Scenes of Last Tokyo

Scenes of Last Tōkyō (Tokyo kaiko zue): Japanese Creative Prints from 1945

Gallery 29, until 5 June 2016

‘Tokyo Station’, Onchi Kōshirō (1891–1955), 1945 Presented by Christopher Dyment, EA2015.28

‘Tokyo Station’, Onchi Kōshirō (1891–1955), 1945
Presented by Christopher Dyment, EA2015.28 © Ashmolean Museum, University of Oxford

The spring 2016 exhibition in the Ashmolean’s Eastern Art Prints and Paintings gallery highlights a set of fifteen Japanese woodblock prints published in December 1945, just after the end of World War II. During the war, Tokyo suffered serious bomb damage and the series shows nostalgic views of famous places in Tokyo as they appeared before the wartime air raids. Half of the prints had already been published in the late 1920s, after the Great Kanto Earthquake devastated Tokyo in 1923, and were reworked for this series; the views depicted are therefore doubly nostalgic.

The prints were published with both Japanese and English titles in order to appeal not just to Japanese audiences but also to the Allied Occupation forces stationed in Japan at the time. It is thought that the title ‘Scenes of Last Tokyo’ may in fact have been a mistake for ‘Scenes of Lost Tokyo’. It is worth noting that the artists’ statement accompanying the portfolio, which contains a heartfelt expression of loss at the destruction of Tokyo and of nostalgia for Japan’s imperial past, appears only in Japanese.

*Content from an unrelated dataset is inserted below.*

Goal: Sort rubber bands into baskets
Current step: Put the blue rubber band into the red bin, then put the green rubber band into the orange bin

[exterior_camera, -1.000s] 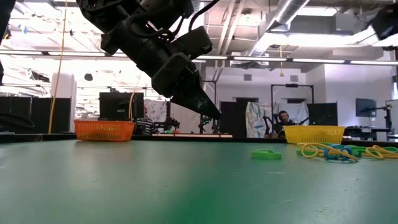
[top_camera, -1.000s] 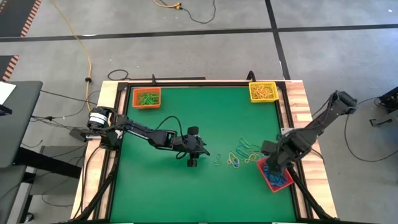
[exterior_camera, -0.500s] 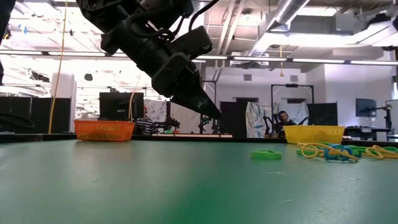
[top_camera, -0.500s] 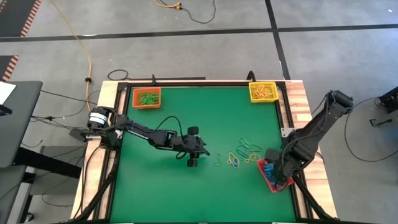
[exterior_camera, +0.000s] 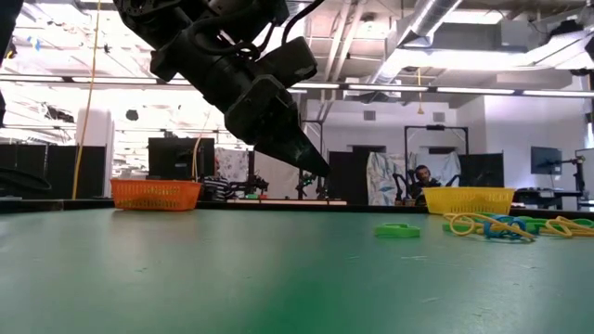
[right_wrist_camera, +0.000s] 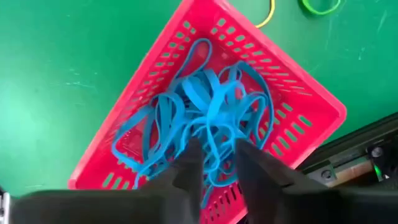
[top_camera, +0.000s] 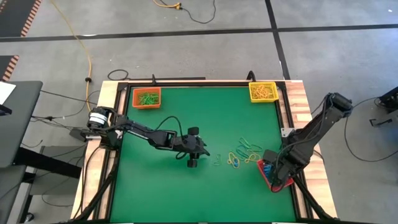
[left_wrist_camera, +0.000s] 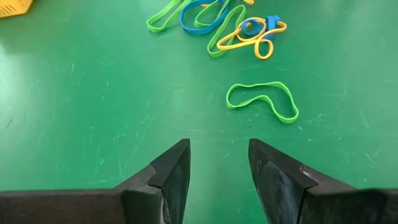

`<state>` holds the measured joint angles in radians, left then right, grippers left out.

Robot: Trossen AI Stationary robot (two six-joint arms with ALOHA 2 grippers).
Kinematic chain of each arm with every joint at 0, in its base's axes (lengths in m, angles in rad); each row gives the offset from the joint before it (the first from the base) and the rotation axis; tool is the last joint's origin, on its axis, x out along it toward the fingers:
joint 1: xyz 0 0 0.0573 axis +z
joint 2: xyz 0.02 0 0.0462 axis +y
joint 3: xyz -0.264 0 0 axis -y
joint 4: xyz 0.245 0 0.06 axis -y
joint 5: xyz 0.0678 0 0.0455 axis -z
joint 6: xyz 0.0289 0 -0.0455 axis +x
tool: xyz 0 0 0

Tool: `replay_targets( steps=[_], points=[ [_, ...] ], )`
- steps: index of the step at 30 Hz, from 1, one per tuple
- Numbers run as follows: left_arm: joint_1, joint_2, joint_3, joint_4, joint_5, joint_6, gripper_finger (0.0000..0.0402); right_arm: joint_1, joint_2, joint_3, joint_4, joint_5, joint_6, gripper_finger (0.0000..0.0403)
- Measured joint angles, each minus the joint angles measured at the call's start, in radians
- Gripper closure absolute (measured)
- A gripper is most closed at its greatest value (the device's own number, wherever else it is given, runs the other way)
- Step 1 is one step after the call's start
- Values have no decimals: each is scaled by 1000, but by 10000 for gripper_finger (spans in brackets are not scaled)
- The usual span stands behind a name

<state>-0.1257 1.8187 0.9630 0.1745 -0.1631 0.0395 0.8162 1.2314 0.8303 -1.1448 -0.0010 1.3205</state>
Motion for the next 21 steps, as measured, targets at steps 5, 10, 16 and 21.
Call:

The nine artists who collaborated on this portfolio all belonged to the Sōsaku Hanga (Creative Print) movement. This art movement emerged in the early 1900s, emphasizing the importance of individual artistic expression. Creative Print artists insisted on designing, cutting and printing their own work, unlike traditional Japanese ukiyo-e print designers, who worked with skilled block cutters and printers under the direction of commercial publishers. The main catalyst for the modernization of Japanese prints came from the West. Japanese artists were by now very well informed about international art movements, with many artists travelling abroad and numerous art magazines introducing works by Western printmakers such as William Nicholson, Félix Valloton and Edvard Munch. As a result, not all Creative Prints were particularly technically accomplished; far more important to their makers was the act of creating an original work of art.

EA2015.27 ‘Night of Shinjuku’, Maekawa Senpan (1888–1960), 1945 Presented by Christopher Dyment, EA2015.27

EA2015.27 ‘Night of Shinjuku’, Maekawa Senpan (1888–1960), 1945
Presented by Christopher Dyment, EA2015.27 © Ashmolean Museum, University of Oxford

‘Scenes of Last Tokyo’ was presented to the Ashmolean Museum in 2015 by Christopher Dyment, a long-time collector of Sōsaku Hanga Creative Prints.  The prints are complemented in the exhibition by a display of four artists’ books, selected from a set of nine volumes published between 1941 and 1943 to commemorate ten years of publishing by the art publishers Aoi Shobō. Entitled ‘Collection of Nine ‘Window of Writing’ Print Albums (Shosō hanga-chō jūren-shū), this set contains works by many of the leading Sōsaku Hanga artists of the day, including five of the artists who contributed to the ‘Scenes of Last Tokyo’ series. Each book contains ten works, accompanied the artist’s own text.